I often look back on what I liked then—whomever the show wanted me to; the girl with the boyfriend—and marvel at how unsophisticated I was. But Brenda made 90210 more sophisticated than it meant to be. She showed how conditional it all was, this status thing: You’re the popular girl, the apple of your parents’ eye, you’ve got the hot boyfriend—then, suddenly, it’s all gone. And merely because of what? Some pheromone you’re emitting? Some minor vibe? And everyone—the whole nation, actually—just turns on you? Brenda might have been paranoid, but she wasn’t wrong. Hierarchy is real, popularity is fleeting, and there’s a black sheep inside all of us. That’s a message about adolescence the show delivered with far more authority than any of its neat lessons about date rape and cancer and divorce.

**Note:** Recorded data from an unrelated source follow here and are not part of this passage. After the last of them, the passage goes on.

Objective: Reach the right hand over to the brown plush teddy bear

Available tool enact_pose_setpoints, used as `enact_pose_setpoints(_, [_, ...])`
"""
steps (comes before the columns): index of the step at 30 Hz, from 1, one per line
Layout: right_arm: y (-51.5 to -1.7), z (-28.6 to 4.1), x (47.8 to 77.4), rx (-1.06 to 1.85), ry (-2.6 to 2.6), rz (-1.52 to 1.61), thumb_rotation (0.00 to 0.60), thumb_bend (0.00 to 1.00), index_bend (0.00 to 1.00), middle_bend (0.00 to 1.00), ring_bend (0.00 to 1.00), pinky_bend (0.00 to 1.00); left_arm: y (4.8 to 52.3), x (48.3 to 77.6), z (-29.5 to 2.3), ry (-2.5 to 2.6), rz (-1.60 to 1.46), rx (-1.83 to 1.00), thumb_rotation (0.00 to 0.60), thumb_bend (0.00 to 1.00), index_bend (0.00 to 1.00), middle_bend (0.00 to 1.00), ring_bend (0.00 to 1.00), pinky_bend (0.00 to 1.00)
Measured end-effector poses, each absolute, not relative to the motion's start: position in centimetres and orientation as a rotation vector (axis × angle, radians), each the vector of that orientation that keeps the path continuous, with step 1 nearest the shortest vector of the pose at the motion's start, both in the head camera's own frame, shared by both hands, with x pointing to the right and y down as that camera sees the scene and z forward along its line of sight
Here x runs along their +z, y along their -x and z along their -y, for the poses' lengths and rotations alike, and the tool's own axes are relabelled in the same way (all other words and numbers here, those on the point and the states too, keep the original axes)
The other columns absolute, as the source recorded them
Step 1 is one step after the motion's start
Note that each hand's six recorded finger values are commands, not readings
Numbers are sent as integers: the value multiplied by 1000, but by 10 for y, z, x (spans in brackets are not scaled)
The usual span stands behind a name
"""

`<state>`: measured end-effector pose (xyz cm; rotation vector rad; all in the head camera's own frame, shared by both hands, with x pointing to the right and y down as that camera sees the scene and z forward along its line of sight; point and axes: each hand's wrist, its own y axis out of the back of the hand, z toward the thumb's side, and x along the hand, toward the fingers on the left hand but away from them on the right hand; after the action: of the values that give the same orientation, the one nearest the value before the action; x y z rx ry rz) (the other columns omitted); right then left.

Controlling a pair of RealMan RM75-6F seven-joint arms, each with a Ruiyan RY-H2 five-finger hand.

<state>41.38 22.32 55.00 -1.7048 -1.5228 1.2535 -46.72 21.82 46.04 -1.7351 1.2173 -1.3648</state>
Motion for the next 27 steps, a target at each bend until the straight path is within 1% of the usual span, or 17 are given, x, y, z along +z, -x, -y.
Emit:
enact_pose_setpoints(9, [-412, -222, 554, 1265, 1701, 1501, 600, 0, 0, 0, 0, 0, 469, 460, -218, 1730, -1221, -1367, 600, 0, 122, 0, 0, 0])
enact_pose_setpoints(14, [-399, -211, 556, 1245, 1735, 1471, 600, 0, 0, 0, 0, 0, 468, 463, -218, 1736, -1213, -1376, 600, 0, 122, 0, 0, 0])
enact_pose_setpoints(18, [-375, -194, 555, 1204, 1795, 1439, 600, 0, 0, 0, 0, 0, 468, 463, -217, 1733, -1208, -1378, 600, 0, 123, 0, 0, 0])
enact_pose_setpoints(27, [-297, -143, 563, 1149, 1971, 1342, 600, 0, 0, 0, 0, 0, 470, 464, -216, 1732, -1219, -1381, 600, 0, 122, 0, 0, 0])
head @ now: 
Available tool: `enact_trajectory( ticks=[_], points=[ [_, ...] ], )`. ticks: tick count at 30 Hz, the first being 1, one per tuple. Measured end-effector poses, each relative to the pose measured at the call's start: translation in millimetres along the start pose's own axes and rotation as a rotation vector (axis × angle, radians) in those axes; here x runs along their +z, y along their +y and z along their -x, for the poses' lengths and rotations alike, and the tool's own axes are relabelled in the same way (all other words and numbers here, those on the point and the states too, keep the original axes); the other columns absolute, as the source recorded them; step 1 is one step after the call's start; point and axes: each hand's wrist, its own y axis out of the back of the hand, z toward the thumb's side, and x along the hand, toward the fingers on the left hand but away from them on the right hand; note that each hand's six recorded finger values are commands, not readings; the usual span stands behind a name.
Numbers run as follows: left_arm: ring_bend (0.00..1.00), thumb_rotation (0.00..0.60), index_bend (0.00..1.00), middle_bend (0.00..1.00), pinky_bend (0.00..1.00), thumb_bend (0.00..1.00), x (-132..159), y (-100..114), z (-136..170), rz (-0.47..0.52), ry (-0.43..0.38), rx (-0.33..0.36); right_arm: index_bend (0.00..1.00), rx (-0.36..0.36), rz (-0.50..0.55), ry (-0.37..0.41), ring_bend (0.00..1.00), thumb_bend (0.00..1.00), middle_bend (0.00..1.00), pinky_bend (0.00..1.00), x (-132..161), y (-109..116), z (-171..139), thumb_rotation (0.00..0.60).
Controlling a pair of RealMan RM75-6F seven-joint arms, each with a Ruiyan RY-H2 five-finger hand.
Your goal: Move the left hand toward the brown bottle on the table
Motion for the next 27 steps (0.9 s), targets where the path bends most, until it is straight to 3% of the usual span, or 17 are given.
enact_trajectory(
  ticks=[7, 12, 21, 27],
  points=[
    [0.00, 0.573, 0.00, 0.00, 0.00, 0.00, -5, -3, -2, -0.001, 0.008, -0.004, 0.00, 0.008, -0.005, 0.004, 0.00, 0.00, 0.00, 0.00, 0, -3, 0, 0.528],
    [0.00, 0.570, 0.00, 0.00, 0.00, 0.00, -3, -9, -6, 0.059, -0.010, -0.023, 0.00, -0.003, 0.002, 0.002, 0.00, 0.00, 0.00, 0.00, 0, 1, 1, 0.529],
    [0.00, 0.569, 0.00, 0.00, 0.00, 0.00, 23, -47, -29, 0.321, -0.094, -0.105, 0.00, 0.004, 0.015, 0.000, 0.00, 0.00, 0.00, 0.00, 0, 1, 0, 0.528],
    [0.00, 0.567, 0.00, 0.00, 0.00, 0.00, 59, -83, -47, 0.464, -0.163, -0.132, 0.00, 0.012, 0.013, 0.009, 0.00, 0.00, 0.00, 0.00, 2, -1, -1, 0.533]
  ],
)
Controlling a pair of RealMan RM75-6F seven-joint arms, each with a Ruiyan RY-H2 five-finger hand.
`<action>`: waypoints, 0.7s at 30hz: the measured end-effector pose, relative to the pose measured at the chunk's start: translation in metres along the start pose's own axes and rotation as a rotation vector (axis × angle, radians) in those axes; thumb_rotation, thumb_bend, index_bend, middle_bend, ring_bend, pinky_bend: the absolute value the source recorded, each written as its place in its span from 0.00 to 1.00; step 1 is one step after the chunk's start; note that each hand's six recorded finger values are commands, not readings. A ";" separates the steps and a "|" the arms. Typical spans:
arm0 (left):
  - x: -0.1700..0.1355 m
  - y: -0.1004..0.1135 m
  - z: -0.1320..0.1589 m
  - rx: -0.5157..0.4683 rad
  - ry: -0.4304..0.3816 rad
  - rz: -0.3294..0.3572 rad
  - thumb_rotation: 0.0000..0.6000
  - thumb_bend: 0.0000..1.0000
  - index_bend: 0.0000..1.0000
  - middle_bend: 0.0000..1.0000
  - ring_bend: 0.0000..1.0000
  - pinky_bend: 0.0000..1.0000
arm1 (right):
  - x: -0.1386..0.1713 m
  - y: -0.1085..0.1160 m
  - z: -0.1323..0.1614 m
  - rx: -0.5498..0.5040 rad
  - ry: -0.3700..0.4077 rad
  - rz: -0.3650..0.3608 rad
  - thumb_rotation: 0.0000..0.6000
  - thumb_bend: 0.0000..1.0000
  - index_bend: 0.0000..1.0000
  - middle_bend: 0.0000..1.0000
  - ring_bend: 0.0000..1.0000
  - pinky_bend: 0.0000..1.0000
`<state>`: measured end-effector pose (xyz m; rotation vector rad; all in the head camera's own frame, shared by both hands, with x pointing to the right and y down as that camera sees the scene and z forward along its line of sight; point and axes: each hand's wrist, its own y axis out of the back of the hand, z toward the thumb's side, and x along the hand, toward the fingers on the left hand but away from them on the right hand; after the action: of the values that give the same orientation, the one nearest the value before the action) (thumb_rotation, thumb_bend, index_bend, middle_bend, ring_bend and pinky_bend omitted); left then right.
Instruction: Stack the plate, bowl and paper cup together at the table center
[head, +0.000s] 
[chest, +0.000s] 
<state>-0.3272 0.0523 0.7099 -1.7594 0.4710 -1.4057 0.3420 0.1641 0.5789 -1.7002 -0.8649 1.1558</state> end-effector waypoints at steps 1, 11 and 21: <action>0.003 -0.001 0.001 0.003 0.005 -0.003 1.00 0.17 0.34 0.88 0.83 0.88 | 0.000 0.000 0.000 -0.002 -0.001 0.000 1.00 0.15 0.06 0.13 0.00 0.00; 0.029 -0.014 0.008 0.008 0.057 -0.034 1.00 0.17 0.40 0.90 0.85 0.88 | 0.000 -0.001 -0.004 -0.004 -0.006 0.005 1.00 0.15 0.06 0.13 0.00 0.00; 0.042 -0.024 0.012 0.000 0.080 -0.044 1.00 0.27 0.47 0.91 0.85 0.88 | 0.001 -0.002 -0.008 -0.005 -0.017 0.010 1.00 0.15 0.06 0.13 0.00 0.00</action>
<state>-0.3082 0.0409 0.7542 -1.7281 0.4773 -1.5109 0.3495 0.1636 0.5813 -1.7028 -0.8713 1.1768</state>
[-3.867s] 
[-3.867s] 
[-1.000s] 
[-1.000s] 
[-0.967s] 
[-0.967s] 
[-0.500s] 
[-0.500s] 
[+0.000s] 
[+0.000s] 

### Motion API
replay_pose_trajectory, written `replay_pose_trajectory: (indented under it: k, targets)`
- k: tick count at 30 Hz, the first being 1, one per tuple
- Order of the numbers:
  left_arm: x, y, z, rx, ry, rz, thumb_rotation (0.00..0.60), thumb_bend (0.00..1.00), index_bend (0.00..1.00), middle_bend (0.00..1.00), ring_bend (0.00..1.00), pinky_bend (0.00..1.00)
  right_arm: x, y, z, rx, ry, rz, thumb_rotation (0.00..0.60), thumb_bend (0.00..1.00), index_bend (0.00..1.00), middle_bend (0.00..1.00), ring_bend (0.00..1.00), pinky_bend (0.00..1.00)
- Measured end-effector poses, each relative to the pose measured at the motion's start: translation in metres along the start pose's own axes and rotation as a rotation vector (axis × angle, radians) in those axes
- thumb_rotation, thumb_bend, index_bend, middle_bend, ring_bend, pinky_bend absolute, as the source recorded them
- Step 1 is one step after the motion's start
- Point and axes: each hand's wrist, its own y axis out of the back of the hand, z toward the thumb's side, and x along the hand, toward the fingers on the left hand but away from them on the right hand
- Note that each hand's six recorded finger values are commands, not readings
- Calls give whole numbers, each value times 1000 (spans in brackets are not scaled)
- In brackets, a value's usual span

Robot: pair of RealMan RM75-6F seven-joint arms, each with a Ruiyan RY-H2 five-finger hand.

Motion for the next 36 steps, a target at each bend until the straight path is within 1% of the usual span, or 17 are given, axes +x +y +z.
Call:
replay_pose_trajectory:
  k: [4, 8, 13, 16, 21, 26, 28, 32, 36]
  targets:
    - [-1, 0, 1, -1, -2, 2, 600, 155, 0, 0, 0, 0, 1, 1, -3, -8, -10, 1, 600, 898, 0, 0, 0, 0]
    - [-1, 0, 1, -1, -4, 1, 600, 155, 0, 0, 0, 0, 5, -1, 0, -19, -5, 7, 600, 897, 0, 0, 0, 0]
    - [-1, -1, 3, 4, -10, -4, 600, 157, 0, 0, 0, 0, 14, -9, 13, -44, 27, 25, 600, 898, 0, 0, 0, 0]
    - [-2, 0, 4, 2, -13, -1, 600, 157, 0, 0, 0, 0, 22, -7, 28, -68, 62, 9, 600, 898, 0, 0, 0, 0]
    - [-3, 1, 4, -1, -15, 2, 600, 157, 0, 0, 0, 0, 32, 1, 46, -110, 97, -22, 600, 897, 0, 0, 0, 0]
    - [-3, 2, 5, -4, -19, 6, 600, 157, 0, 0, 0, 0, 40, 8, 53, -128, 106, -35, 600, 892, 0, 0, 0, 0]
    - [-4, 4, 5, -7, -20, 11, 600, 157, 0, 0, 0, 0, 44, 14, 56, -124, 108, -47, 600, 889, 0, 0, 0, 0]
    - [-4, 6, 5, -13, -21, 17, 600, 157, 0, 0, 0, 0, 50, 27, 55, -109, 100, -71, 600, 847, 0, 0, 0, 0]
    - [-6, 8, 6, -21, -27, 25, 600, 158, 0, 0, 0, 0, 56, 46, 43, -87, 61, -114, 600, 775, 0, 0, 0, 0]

Then Brenda followed Doherty around. She worked—for years on Charmed, and in smaller shows and TV films after that, and even on the 90210 reboot—but she was stuck playing a version of herself, difficult Shannen Doherty, before that became a highly lucrative mode of performance, in which your agitation and angst are at least remunerative and you can always fall back on the explanation and justification of the bad edit, of being in on the joke, of doing your job. She did some of that playing around, and was still working through her persona in a recent podcast, but it could seem as if she were mired in a particularly claustrophobic form of public nostalgia.
As a stan, I always appreciated the fan service—not that I would have used either of those words back then; they didn’t exist yet!—of 90210 sending Brenda off after one last coupling with her former boyfriend Dylan. I also appreciated that, for some significant part of the show’s run, we were told that the two were together, off-screen, canoodling in Europe. I know that changed as the series went on and on—the umpteen seasons; then reunions; as Luke Perry died—but it’s remained the story I’ve told myself, my headcanon, as it’s called these days. I have some new headcanon since hearing about Doherty’s death: that somehow she knew all the nice things we’d say about her, after she was gone.
Correction, July 16, 2024: This piece originally misstated that Brenda went to prom in the same dress as her best friend. It was the spring dance.